What you have to do »
Would you please return the lines of the material that contain the word "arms"?

Input data »
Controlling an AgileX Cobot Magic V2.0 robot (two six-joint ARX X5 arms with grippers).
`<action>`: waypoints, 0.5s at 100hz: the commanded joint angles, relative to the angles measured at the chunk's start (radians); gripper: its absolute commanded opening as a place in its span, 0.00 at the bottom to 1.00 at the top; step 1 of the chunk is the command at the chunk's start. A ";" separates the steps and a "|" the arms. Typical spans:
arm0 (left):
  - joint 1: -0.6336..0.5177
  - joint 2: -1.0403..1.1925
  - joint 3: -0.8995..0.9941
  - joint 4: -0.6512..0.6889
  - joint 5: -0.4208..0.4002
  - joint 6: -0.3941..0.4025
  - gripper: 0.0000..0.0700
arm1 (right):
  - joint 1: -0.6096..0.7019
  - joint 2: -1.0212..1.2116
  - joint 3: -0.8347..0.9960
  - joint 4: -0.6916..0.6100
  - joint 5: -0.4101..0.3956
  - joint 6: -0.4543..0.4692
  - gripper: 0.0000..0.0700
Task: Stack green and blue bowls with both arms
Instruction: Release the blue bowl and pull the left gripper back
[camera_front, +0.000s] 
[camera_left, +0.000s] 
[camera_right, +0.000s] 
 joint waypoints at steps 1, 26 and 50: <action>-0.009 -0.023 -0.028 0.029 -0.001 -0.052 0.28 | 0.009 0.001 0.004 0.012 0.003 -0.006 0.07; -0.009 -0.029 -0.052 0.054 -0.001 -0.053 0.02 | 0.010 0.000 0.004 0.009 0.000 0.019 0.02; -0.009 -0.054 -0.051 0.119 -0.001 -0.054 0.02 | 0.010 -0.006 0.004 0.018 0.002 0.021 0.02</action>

Reply to the task »
Controlling an AgileX Cobot Magic V2.0 robot (two six-joint ARX X5 arms with grippers).
`<action>`: waypoints, 0.5s at 100hz: the commanded joint angles, relative to the angles measured at the chunk's start (radians); gripper: its absolute commanded opening as a place in its span, 0.00 at the bottom to 1.00 at the top; step 1 of the chunk is the command at the chunk's start. A ";" separates the steps and a "|" the arms. Typical spans:
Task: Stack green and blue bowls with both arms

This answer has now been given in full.